Small businesses are particularly exposed. They handle a steady flow of documents from customers, suppliers, and contractors, and they generally have fewer security layers than larger organisations. An accountancy practice opening client paperwork, a letting agent receiving applications, a medical practice processing referrals, a recruiter going through CVs. All of these involve opening documents from sources that can’t all be fully trusted, and most of them rely on antivirus alone.

Home users get hit too. Phishing campaigns lean heavily on document attachments precisely because they slip past standard defences. A PDF dressed up as a delivery notification, a Word doc made to look like a bank statement, a spreadsheet pretending to be a quote from a tradesperson. These arrive constantly and a meaningful chunk of them are carrying something nasty.

File upload portals are the area people forget about. If your website lets users upload documents, every single upload is a potential entry point. Without CDR on the receiving end, you’re trusting that everyone uploading files has a clean machine and good intentions. That’s not a reasonable bet to be making.

What sensible document security looks like

The goal isn’t to stop opening documents. That’s not realistic and it would grind your business to a halt. What you want is for any document you open to only be able to show you its content, not run code on your machine.

Antivirus belongs in everyone’s setup and handles the known stuff. Keeping it updated genuinely matters; a signature database from three months ago is much less useful than one that updated this morning. Email filtering at the gateway catches a lot of malicious attachments before they reach an inbox. Staying sceptical about unexpected attachments sounds basic but works, and the human in front of the screen is still the best malware filter most of the time.

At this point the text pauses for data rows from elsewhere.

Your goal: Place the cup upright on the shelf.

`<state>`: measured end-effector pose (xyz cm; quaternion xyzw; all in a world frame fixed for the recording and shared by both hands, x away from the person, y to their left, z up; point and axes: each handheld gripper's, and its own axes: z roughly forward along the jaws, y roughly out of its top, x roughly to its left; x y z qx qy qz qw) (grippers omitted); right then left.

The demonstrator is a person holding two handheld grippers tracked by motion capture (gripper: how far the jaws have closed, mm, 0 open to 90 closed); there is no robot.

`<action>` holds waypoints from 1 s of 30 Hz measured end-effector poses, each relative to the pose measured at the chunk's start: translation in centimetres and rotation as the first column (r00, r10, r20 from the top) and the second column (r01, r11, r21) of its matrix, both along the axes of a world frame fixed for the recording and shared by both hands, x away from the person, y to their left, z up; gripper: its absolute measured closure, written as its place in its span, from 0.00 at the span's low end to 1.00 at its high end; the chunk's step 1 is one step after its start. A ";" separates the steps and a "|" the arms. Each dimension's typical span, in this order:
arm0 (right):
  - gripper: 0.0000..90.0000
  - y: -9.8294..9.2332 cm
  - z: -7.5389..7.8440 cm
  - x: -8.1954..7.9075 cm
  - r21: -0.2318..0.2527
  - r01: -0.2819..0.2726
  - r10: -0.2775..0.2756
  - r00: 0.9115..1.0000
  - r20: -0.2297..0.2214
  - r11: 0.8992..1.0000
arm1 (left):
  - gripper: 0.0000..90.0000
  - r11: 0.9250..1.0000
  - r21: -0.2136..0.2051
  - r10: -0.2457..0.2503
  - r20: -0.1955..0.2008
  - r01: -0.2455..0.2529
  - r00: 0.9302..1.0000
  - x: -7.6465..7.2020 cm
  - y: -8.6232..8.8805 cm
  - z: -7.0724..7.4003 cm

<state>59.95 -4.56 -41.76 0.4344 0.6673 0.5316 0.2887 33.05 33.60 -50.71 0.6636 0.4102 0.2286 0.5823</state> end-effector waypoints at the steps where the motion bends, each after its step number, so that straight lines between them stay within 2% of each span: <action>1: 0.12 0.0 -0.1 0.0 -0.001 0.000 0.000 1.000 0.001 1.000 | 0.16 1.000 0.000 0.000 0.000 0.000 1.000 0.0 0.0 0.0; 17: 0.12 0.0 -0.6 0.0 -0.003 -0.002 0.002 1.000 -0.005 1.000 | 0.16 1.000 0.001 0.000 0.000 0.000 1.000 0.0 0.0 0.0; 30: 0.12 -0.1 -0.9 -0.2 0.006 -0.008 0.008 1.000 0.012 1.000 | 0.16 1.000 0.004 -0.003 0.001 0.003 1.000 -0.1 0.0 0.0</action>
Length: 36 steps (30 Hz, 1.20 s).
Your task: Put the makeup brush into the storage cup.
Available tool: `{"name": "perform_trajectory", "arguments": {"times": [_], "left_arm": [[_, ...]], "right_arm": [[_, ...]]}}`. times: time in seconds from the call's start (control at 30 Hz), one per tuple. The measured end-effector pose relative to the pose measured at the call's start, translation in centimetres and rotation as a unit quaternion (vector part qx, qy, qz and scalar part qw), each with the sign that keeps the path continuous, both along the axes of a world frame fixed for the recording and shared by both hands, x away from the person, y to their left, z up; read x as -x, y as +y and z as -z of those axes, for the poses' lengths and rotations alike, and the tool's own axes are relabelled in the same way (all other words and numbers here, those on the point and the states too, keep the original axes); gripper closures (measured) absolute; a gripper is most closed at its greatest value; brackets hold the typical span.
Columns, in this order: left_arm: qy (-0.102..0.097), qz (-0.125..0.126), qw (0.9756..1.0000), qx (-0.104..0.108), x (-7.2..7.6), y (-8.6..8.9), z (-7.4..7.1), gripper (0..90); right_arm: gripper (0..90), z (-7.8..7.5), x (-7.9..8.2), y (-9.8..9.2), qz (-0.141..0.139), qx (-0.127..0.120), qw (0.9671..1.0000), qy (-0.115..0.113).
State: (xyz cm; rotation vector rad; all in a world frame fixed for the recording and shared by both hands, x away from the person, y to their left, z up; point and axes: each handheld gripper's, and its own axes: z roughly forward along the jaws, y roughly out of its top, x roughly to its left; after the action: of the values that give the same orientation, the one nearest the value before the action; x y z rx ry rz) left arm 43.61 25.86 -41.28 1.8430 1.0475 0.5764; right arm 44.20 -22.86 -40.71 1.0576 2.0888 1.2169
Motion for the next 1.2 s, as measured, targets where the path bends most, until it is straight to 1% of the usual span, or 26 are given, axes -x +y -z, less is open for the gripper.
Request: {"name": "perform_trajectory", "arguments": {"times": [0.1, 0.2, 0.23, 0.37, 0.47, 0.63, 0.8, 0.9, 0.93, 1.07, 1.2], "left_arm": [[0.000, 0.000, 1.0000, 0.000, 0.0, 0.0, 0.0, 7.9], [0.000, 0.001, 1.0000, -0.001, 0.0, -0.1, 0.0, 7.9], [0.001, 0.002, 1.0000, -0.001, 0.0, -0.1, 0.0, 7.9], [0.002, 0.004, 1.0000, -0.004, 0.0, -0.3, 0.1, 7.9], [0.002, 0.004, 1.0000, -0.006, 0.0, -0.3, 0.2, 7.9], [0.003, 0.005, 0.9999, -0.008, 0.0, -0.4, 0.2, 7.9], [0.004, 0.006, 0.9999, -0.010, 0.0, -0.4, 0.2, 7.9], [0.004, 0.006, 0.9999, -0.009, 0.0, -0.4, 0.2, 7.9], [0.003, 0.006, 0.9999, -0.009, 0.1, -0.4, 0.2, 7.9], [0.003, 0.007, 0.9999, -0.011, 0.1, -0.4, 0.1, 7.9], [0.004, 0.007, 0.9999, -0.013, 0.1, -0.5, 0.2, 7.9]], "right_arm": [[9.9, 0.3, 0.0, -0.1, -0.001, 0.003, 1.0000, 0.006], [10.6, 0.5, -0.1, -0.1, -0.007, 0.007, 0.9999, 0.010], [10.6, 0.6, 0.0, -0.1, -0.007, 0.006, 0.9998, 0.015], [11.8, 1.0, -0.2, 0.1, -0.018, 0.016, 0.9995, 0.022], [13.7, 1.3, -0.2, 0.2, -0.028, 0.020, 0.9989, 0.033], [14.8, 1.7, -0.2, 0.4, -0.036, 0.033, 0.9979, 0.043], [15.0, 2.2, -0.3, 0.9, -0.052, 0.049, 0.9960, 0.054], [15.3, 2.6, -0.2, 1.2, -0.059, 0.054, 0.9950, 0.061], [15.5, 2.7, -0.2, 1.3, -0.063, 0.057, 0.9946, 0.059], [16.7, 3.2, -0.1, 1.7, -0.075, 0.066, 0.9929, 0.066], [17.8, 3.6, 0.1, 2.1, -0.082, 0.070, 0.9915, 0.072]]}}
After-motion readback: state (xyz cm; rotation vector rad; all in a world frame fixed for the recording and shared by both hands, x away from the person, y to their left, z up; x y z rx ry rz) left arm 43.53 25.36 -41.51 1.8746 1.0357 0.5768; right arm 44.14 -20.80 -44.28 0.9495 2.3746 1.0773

CDR fills the gap the rest can’t reach: the document that looks completely clean because the threat in it isn’t catalogued anywhere yet. For businesses handling a steady flow of external documents, or anyone who’d rather not end up phoning an IT specialist after opening the wrong PDF, it’s worth knowing what’s available. There’s a broader walk-through of what actually moves the needle on small business security in our cybersecurity essentials guide, which covers the full picture rather than just the document-attack piece of it.

The documents in your inbox right now are almost certainly fine. The thing worth knowing is whether you’d notice if one of them wasn’t, and whether your current setup would catch it before it caused you a problem. For most people the honest answer is that antivirus gives you partial coverage, and the gap it leaves is exactly where the more sophisticated attacks aim.